Which lines below contain "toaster"? Pull them out.

Supplied entries -
──────
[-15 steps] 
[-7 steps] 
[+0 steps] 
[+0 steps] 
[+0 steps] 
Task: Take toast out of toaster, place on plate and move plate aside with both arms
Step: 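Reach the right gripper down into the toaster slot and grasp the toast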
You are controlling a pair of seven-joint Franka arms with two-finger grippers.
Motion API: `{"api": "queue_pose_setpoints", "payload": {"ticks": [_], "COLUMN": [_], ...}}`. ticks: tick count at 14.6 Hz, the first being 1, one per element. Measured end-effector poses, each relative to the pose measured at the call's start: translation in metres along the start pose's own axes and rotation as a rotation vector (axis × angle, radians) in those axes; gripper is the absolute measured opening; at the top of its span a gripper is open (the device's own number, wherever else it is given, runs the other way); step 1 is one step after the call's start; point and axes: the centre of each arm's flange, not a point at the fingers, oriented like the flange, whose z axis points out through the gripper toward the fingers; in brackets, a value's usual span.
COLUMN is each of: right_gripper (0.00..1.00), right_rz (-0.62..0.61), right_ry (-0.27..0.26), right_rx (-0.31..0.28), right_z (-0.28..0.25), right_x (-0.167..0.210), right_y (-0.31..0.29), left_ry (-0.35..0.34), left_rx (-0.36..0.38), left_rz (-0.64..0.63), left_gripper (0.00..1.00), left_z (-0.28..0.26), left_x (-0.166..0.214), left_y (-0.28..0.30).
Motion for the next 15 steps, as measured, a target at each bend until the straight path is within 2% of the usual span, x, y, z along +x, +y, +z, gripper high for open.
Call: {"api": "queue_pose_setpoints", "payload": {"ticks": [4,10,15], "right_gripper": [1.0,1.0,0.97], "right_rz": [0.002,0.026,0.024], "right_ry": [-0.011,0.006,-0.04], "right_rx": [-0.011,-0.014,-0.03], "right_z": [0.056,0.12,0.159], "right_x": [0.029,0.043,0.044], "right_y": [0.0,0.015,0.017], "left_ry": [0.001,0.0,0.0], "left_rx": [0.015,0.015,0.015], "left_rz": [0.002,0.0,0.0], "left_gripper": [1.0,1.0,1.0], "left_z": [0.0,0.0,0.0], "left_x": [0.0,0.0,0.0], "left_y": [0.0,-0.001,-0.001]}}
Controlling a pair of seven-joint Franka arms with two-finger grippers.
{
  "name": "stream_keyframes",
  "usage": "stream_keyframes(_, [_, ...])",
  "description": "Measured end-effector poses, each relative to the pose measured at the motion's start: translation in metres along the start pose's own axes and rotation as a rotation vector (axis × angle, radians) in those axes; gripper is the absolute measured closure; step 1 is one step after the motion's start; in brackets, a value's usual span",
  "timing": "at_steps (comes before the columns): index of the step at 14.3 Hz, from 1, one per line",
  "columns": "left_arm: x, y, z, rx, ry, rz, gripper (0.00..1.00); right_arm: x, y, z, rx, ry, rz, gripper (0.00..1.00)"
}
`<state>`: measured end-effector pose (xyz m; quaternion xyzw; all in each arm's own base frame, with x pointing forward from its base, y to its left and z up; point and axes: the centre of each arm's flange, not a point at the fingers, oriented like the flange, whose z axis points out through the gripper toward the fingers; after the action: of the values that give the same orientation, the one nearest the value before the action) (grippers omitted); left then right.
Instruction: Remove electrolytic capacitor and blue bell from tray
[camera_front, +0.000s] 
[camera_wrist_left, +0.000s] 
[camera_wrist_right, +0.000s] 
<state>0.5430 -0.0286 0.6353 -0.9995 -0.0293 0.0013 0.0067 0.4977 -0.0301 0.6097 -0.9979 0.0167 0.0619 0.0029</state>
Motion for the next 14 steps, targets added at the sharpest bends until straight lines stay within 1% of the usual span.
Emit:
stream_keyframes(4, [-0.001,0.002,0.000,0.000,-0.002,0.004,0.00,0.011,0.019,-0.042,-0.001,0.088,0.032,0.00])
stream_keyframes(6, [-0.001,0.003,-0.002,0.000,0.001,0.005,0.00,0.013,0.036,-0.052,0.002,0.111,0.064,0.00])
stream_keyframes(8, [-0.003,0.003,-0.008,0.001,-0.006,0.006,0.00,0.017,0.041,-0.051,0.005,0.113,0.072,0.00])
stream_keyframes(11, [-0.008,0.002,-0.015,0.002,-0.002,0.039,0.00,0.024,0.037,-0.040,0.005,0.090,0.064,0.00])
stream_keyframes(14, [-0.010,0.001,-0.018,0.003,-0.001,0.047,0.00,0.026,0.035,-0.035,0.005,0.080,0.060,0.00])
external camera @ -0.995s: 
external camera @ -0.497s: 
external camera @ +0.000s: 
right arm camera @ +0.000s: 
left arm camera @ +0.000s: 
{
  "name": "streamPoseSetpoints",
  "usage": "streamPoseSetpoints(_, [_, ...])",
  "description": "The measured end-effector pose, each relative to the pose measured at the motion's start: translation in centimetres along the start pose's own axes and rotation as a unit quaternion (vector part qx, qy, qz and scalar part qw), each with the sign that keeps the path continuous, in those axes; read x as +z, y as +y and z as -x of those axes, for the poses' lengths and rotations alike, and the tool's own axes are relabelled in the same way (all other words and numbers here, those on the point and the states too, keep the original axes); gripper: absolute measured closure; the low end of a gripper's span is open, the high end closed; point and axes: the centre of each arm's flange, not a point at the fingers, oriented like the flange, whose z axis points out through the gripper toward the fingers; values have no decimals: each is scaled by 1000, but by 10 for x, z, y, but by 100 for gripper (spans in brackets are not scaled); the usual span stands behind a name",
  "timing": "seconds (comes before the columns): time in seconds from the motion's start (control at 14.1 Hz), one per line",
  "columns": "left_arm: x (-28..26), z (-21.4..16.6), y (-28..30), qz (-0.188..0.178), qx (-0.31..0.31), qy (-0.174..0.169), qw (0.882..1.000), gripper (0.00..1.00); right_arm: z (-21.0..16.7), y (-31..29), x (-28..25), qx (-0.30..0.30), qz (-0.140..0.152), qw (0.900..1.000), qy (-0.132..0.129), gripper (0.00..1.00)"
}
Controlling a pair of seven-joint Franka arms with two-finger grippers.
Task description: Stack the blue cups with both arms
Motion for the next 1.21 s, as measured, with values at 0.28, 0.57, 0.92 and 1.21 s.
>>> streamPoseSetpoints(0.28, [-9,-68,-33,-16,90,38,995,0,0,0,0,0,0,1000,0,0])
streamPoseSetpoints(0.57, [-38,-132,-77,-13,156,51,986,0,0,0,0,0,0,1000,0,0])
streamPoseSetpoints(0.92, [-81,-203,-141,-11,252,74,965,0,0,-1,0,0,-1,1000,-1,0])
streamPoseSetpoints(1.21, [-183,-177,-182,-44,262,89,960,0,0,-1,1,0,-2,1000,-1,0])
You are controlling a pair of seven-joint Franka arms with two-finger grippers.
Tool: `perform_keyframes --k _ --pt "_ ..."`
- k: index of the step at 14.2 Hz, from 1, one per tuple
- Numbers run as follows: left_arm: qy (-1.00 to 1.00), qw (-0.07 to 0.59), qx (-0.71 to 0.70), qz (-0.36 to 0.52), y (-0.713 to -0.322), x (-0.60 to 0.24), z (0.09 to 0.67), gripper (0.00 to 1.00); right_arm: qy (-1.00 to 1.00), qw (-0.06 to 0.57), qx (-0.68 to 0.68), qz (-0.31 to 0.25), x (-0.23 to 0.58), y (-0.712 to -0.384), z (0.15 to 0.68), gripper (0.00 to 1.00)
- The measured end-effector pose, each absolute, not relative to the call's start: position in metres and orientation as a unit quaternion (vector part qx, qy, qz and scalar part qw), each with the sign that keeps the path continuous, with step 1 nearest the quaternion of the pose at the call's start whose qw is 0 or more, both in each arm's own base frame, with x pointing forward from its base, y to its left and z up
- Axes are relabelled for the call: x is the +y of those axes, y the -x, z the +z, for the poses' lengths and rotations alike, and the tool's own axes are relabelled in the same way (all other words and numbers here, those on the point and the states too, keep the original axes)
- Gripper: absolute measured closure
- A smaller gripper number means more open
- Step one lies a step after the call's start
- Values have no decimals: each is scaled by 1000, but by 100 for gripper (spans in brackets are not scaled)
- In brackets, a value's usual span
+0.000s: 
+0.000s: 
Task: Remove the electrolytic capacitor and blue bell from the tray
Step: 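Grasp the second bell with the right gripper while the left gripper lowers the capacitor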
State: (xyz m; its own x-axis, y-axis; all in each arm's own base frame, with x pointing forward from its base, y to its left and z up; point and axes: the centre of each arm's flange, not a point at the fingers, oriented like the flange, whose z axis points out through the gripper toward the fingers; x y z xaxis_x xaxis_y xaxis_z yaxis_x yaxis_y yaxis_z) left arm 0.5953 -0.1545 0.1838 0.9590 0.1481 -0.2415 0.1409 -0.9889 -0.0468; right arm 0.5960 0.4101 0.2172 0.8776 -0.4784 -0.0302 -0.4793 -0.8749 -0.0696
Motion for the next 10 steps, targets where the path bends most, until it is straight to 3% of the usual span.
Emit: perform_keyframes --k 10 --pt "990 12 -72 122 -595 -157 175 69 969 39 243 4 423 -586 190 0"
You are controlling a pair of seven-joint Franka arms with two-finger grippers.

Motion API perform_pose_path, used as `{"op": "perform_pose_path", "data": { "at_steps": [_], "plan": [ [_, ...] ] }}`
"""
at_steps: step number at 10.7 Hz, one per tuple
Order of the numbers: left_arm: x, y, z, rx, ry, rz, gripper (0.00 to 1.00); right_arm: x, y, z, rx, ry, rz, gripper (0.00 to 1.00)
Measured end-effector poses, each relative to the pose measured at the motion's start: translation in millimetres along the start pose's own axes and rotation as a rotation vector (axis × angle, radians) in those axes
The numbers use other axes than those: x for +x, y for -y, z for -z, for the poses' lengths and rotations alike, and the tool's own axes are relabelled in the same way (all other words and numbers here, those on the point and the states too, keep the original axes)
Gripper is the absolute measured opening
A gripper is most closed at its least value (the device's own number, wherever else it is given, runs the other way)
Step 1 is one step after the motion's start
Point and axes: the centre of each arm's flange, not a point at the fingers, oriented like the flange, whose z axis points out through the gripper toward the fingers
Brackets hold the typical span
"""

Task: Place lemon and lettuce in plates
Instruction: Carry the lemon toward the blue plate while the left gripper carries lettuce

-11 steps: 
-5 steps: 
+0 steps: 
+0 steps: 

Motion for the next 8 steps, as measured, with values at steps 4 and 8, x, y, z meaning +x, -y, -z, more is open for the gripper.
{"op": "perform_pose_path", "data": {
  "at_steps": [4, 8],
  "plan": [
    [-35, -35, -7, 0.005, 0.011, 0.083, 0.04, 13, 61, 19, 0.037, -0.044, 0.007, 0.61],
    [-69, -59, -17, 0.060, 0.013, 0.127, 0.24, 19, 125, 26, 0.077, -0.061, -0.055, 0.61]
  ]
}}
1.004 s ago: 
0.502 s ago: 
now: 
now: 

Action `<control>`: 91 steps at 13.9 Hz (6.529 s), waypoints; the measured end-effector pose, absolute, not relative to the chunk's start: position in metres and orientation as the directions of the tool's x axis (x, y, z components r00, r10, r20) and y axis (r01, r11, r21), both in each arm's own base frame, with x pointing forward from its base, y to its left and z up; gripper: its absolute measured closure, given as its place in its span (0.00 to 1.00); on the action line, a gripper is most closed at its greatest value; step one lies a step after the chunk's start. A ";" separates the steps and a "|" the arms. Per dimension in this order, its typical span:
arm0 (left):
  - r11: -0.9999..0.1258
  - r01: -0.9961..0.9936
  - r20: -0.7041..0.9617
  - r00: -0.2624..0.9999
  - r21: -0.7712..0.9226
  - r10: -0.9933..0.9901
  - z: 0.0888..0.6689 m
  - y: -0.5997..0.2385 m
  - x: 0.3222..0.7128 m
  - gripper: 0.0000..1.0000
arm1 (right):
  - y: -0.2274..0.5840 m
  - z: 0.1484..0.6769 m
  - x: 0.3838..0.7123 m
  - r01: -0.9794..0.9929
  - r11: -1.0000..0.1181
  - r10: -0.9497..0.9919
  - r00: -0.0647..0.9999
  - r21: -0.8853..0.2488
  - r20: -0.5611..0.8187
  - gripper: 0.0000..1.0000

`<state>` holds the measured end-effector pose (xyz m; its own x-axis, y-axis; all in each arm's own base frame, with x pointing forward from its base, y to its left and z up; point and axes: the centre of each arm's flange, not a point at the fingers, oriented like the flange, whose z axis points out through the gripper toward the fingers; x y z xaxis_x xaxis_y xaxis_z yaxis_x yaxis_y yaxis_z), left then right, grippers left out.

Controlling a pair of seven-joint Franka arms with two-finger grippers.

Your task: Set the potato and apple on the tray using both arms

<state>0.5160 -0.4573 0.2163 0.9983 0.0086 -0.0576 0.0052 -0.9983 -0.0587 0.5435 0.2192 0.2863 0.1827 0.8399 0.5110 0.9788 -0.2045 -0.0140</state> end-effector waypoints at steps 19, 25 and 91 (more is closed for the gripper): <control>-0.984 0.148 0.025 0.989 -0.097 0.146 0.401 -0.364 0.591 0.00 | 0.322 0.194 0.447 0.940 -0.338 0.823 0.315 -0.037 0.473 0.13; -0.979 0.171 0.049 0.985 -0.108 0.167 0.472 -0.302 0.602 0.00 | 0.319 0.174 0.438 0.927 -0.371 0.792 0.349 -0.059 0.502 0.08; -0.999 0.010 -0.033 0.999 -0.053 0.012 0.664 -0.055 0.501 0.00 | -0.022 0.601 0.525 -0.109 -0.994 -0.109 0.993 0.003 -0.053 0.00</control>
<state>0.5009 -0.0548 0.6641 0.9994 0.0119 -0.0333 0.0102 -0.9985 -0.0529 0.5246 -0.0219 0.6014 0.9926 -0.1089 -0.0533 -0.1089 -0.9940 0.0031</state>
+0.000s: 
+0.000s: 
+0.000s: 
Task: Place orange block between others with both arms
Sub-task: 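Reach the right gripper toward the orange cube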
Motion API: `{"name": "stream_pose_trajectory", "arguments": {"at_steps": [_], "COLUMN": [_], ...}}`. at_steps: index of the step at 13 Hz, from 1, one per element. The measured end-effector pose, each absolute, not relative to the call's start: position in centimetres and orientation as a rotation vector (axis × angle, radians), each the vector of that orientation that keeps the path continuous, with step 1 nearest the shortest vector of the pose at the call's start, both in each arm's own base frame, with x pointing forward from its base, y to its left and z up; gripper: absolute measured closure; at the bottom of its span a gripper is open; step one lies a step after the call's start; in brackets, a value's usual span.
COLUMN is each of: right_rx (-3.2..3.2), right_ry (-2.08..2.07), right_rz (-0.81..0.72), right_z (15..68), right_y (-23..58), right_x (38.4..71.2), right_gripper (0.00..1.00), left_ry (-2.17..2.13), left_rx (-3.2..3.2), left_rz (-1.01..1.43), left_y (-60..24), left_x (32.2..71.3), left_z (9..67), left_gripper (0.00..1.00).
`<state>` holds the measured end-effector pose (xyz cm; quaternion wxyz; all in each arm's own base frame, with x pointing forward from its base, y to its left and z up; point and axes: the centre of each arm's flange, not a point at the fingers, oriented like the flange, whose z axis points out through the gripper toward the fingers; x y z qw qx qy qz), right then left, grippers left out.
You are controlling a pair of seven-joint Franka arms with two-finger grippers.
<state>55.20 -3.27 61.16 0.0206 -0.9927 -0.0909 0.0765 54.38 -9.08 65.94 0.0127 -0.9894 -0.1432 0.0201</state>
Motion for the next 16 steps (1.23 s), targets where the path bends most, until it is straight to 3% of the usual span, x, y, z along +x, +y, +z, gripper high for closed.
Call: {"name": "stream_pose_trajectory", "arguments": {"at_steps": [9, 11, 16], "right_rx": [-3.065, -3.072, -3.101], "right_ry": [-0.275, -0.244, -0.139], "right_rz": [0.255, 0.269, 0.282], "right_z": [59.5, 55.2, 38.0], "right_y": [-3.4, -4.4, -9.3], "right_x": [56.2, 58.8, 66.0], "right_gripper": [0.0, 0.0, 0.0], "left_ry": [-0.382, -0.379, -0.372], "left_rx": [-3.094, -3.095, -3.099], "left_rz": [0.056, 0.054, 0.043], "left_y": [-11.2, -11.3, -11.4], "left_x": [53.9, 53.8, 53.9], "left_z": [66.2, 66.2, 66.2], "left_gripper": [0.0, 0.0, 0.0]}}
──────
Response -
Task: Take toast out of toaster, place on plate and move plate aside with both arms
Step: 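Reach the right gripper down into the toaster slot and grasp the toast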

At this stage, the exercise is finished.